» **YOUR ASSIGNMENT**
Starting at the line below with "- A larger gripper" and stopping at the line with "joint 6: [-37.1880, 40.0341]", please print each line exactly, those two included, and skip every picture.

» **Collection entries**
※ ※ ※

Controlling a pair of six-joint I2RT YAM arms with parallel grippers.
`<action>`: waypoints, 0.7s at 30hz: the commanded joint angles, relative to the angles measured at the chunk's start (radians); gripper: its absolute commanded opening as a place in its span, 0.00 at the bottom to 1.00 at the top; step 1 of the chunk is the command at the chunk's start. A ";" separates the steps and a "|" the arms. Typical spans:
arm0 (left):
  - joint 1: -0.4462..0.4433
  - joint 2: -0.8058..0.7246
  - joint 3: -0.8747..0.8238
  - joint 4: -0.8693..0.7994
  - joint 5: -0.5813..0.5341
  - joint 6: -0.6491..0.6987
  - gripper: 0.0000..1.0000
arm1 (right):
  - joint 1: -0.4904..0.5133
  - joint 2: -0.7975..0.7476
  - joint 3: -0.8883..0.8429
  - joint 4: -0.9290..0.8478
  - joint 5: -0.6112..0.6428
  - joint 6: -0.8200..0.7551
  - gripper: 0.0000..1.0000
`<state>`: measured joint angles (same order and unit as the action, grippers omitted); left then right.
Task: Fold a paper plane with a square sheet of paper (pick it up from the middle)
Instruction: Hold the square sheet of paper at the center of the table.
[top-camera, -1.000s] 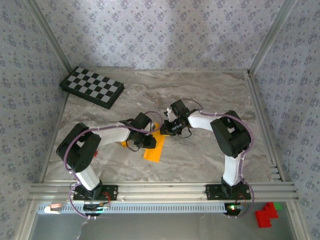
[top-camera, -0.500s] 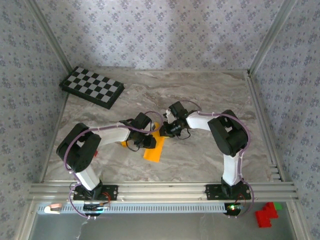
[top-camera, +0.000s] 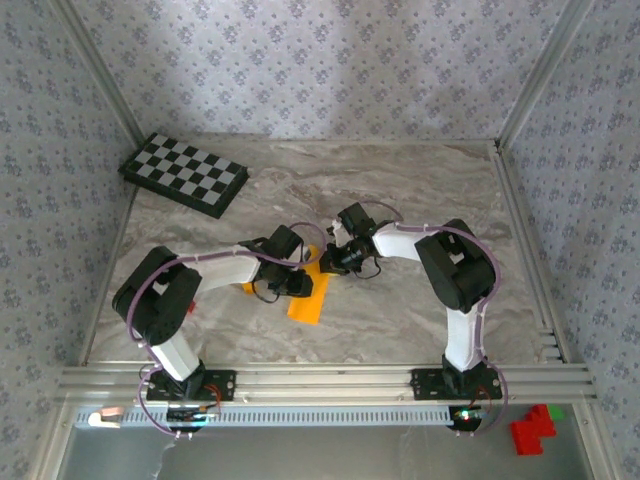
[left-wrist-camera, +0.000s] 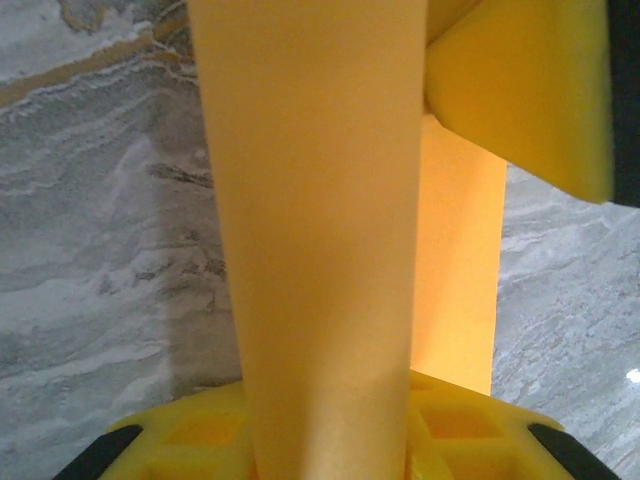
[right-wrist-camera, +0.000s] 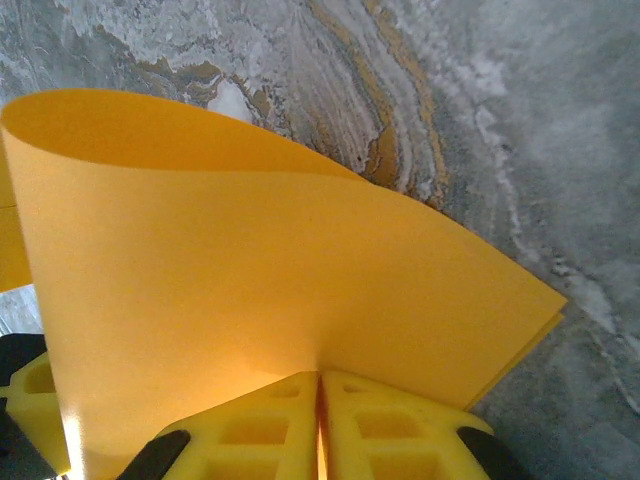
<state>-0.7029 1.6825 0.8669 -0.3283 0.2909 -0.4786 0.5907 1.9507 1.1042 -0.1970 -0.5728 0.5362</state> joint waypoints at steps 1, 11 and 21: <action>0.024 0.030 -0.073 -0.261 -0.200 0.011 0.32 | -0.004 0.068 -0.045 -0.082 0.119 0.005 0.12; 0.023 -0.052 -0.011 -0.315 -0.191 -0.002 0.50 | 0.001 0.074 -0.060 -0.084 0.141 0.004 0.11; 0.022 -0.248 0.056 -0.379 -0.159 -0.035 0.63 | 0.002 0.078 -0.067 -0.073 0.143 0.004 0.11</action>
<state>-0.6807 1.5093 0.8848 -0.6434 0.1406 -0.4950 0.5907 1.9507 1.0950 -0.1837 -0.5728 0.5362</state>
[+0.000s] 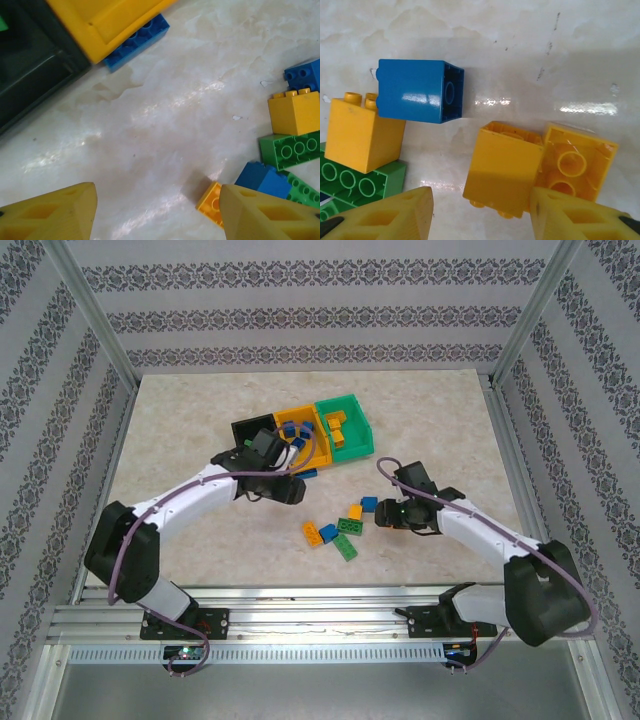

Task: Sort the legos into containers by color
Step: Pick up the lego from the center of the table.

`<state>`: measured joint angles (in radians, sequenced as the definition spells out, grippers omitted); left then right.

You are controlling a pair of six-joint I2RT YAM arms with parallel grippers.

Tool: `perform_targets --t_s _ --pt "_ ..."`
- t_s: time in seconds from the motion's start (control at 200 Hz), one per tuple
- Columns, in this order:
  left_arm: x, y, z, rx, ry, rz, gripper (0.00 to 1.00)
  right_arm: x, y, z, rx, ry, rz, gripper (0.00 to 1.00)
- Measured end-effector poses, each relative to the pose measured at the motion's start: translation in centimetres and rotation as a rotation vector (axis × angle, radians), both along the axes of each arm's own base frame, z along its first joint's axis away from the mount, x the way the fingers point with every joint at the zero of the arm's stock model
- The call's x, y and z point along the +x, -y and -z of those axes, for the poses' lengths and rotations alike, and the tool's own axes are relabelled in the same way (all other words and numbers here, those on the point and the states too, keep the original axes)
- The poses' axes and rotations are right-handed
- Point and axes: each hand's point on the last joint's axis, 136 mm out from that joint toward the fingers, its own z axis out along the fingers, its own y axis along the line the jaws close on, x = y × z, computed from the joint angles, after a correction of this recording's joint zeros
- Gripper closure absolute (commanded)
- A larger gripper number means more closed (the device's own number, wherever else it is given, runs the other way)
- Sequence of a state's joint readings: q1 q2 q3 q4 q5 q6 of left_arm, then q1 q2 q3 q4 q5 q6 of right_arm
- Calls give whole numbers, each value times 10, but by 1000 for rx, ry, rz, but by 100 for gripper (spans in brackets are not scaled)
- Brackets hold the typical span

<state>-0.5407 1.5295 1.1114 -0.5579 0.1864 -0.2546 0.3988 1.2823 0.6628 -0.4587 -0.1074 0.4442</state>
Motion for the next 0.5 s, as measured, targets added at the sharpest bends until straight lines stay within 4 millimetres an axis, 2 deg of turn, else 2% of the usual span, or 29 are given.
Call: perform_targets --t_s 0.205,0.405,0.5 --pt "-5 -17 -24 18 40 7 34 8 -9 11 -33 -39 -19 46" --pt "-6 -26 -25 38 24 6 34 15 -8 11 -81 -28 -18 47" --pt "-9 -26 -30 44 11 19 34 18 -6 12 -98 -26 -17 53"
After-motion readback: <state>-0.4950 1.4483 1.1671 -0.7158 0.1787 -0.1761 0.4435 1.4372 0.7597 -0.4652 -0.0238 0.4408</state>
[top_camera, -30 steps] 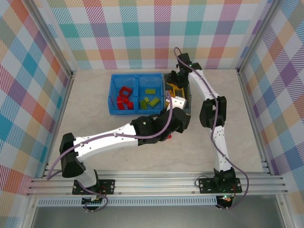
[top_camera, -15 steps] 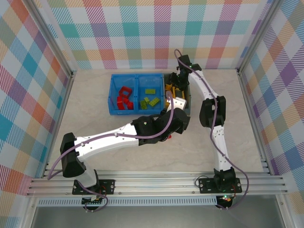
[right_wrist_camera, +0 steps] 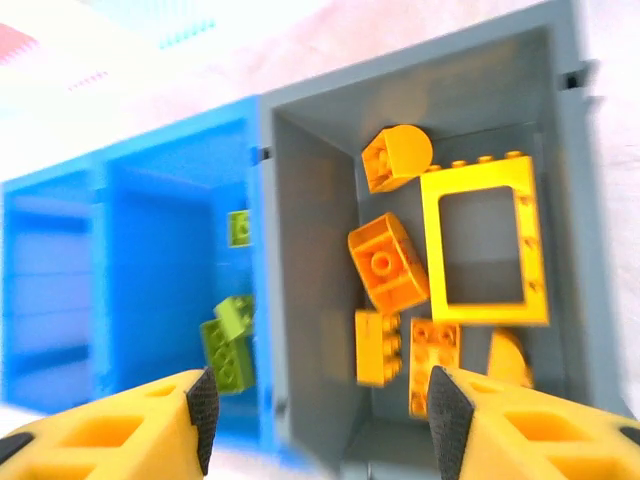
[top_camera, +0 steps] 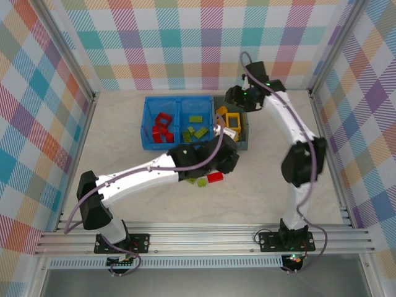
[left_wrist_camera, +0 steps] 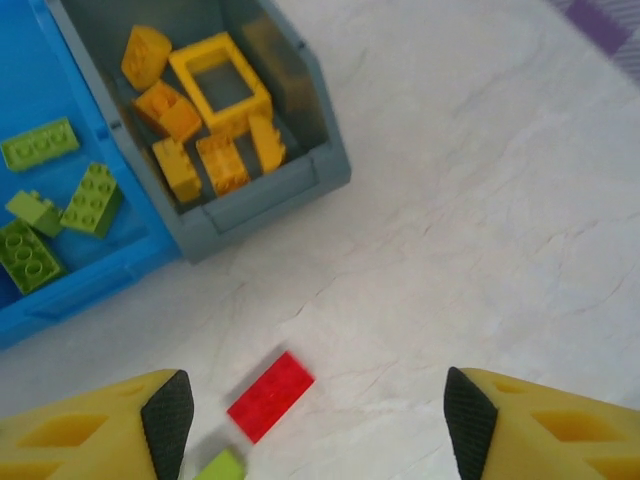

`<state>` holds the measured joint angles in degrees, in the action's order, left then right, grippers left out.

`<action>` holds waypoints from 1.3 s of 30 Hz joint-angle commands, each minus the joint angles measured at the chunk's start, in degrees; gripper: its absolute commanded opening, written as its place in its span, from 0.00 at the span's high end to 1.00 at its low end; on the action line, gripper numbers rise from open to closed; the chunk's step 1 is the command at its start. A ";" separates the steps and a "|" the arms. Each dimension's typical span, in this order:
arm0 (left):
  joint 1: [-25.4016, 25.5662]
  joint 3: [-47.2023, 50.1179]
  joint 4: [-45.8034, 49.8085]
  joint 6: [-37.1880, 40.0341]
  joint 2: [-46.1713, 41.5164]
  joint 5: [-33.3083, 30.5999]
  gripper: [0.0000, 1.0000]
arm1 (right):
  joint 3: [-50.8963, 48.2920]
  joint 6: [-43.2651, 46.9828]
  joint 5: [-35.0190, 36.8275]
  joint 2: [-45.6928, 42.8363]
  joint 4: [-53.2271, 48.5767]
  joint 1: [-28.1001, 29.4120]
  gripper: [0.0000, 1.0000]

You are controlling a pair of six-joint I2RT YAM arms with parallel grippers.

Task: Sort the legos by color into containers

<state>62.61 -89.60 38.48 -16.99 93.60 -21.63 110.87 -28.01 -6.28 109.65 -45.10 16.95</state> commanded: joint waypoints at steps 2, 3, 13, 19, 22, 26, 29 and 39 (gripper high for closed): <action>-6.25 1.86 7.30 16.28 0.99 16.87 0.28 | -20.98 -1.74 2.24 -21.79 5.73 1.32 0.39; -7.15 1.81 8.43 18.73 2.02 18.10 0.28 | -25.57 -2.39 2.12 -26.66 6.09 1.81 0.38; -11.81 -2.33 13.64 38.12 16.01 24.77 0.27 | -53.94 -10.58 -13.61 -65.02 -8.66 4.63 0.25; -11.81 -5.20 13.21 39.85 23.33 23.45 0.28 | -52.12 -11.57 -15.94 -72.68 -18.47 4.61 0.22; -11.79 -5.88 12.63 39.81 25.27 22.70 0.27 | -50.24 -11.56 -16.30 -72.73 -19.85 4.58 0.22; -11.90 -6.29 12.06 39.24 28.00 22.16 0.27 | -49.35 -12.15 -16.04 -72.73 -19.31 4.58 0.22; -11.90 -6.39 10.81 38.47 29.61 22.15 0.32 | -49.65 -12.00 -16.12 -72.39 -18.98 4.60 0.22; -11.33 -3.15 6.86 35.60 29.00 22.33 0.68 | -51.42 -12.03 -16.00 -72.26 -17.66 4.59 0.24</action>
<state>51.24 -94.48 47.62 19.46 123.96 0.40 59.90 -39.72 -21.34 37.23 -63.07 21.45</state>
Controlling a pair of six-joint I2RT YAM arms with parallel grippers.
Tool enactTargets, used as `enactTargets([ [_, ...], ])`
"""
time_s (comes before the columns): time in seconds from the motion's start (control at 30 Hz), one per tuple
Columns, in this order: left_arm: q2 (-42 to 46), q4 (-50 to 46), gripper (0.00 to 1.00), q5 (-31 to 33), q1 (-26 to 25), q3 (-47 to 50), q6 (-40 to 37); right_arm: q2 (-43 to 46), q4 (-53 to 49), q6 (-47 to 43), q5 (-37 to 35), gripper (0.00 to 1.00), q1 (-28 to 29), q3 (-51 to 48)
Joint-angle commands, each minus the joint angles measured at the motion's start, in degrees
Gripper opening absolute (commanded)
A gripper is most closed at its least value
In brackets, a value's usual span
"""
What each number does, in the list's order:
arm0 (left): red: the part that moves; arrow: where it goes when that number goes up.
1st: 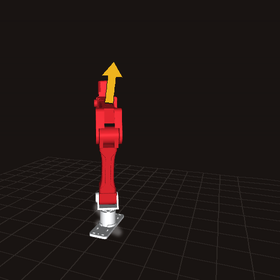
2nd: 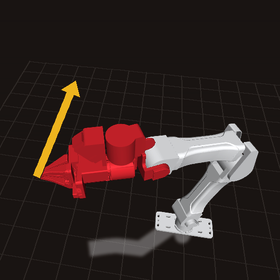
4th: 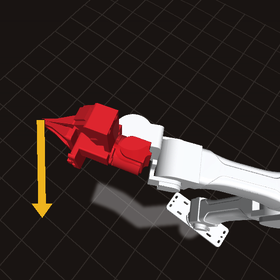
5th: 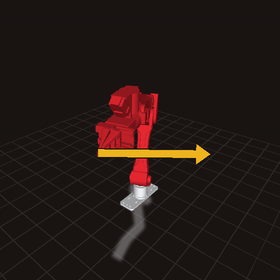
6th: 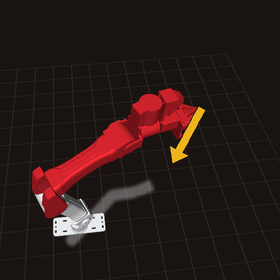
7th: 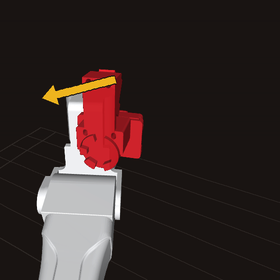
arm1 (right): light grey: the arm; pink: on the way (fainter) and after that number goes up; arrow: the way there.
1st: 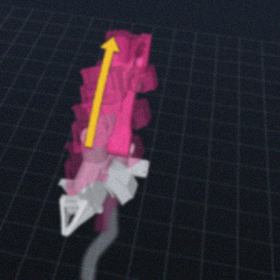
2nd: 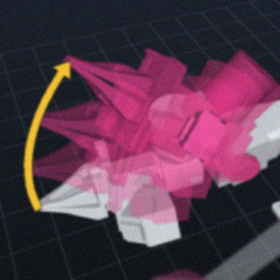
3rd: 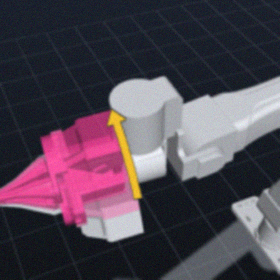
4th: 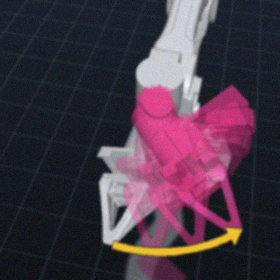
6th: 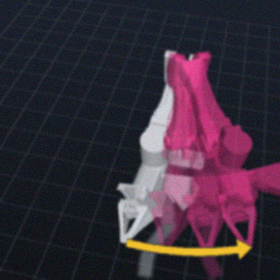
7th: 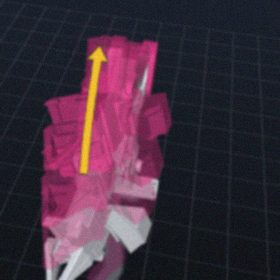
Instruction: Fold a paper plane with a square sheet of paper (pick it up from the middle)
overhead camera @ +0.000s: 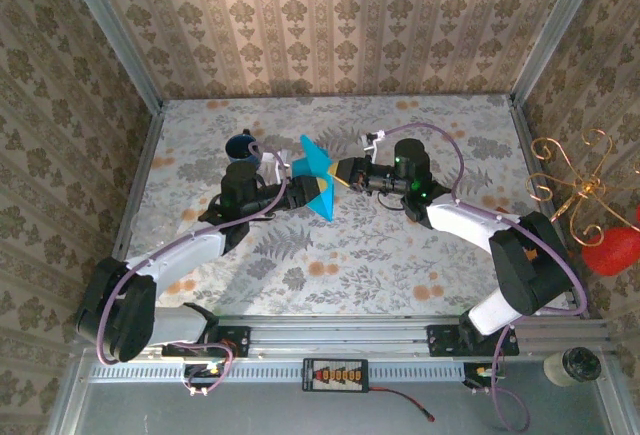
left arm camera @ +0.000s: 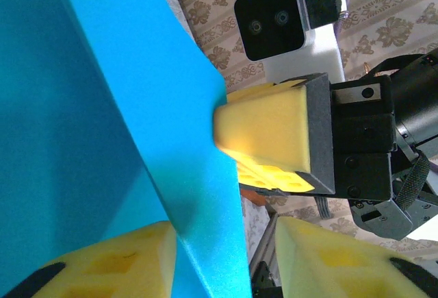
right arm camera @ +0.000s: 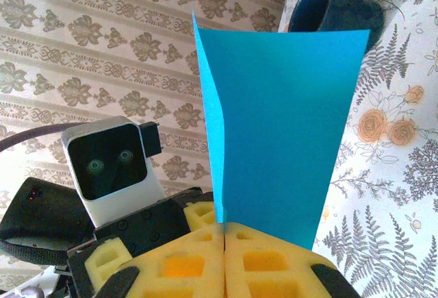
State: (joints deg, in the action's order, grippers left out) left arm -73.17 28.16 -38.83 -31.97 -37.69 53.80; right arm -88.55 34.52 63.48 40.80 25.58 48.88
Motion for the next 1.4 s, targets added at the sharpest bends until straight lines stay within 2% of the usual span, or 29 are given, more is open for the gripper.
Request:
enactTargets([
  [0.0, -0.65, 2.03, 0.39, -0.92, -0.38, -0.54, 0.03, 1.36, 1.58, 0.75, 1.60, 0.08, -0.53, -1.05],
  [0.5, -2.50, 1.85, 0.20, -1.43, -0.38, -1.85, 0.21, 1.41, 1.60, 1.05, 2.33, 0.11, -0.97, -1.16],
  [0.6, -2.50, 1.38, 0.18, -1.21, -0.29, -2.21, -0.18, 1.67, 0.47, 0.70, 2.18, 0.17, -1.30, -1.16],
  [0.8, -1.79, -1.77, 0.15, -0.45, 0.56, -2.40, -1.71, 4.64, -8.82, -3.33, -0.75, 0.41, -3.81, -0.81],
  [0.97, -0.52, -6.72, 0.13, 0.15, 2.53, -2.86, -4.21, 8.38, -18.50, -9.47, -4.19, 0.48, -5.68, 0.15],
  [1.07, 0.92, -14.56, 0.11, 1.51, 3.98, -4.44, -8.44, 11.10, -22.91, -12.19, -5.94, 0.49, -6.47, 0.55],
  [1.23, 1.85, -36.75, 0.08, 10.93, 3.65, -12.18, -22.18, 13.29, -27.97, -15.01, -8.78, 0.49, -7.37, 0.45],
  [1.37, 0.37, -49.61, 0.08, 20.04, 2.17, -18.63, -30.75, 14.46, -31.11, -16.64, -10.83, 0.50, -7.97, 0.33],
])
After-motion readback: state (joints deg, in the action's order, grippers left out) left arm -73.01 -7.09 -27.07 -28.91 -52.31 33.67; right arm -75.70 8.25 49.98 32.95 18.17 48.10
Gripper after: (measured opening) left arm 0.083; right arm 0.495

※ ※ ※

» **RESULT FOR THIS TASK**
- A larger gripper number means more closed (the device's own number, wherever else it is given, runs the other way)
- Sequence of a state's joint readings: q1 q2 q3 q4 q5 q6 of left_arm, then q1 q2 q3 q4 q5 q6 of right_arm
- Calls give whole numbers, each value times 10, but by 1000 for rx, ry, rz, but by 100 for gripper (spans in brackets are not scaled)
- Brackets hold the typical span

<state>-0.5407 1.5295 1.1114 -0.5579 0.1864 -0.2546 0.3988 1.2823 0.6628 -0.4587 -0.1074 0.4442</state>
Motion for the next 0.5 s, as measured, targets added at the sharpest bends until straight lines stay within 4 millimetres an axis, 2 deg of turn, else 2% of the usual span, or 29 are given.
Call: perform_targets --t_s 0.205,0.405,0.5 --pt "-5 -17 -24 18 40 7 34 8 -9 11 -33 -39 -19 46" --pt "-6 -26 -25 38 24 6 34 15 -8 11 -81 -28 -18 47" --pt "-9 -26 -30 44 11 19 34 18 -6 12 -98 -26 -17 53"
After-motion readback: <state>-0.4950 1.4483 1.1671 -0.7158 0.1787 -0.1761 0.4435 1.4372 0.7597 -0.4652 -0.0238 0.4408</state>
[top_camera, -30 steps] 
[top_camera, -15 steps] 
[right_wrist_camera, +0 steps] 
[top_camera, +0 steps] 
[left_wrist_camera, +0 steps] 

`<state>` holds the measured joint angles in degrees, in the action's order, left then right, grippers left out.

`<action>` holds waypoints from 1.3 s of 30 Hz joint-angle commands, each minus the joint angles measured at the chunk's start, in degrees; gripper: its absolute commanded opening, written as its place in its span, from 0.00 at the span's high end to 1.00 at its low end; on the action line, gripper numbers rise from open to closed; the chunk's step 1 is the command at its start. A ";" separates the steps and a "|" the arms. Each dimension's typical span, in this order:
arm0 (left):
  joint 1: [-25.4016, 25.5662]
  joint 3: [-47.2023, 50.1179]
  joint 4: [-45.8034, 49.8085]
  joint 6: [-37.1880, 40.0341]

Nothing else is part of this answer.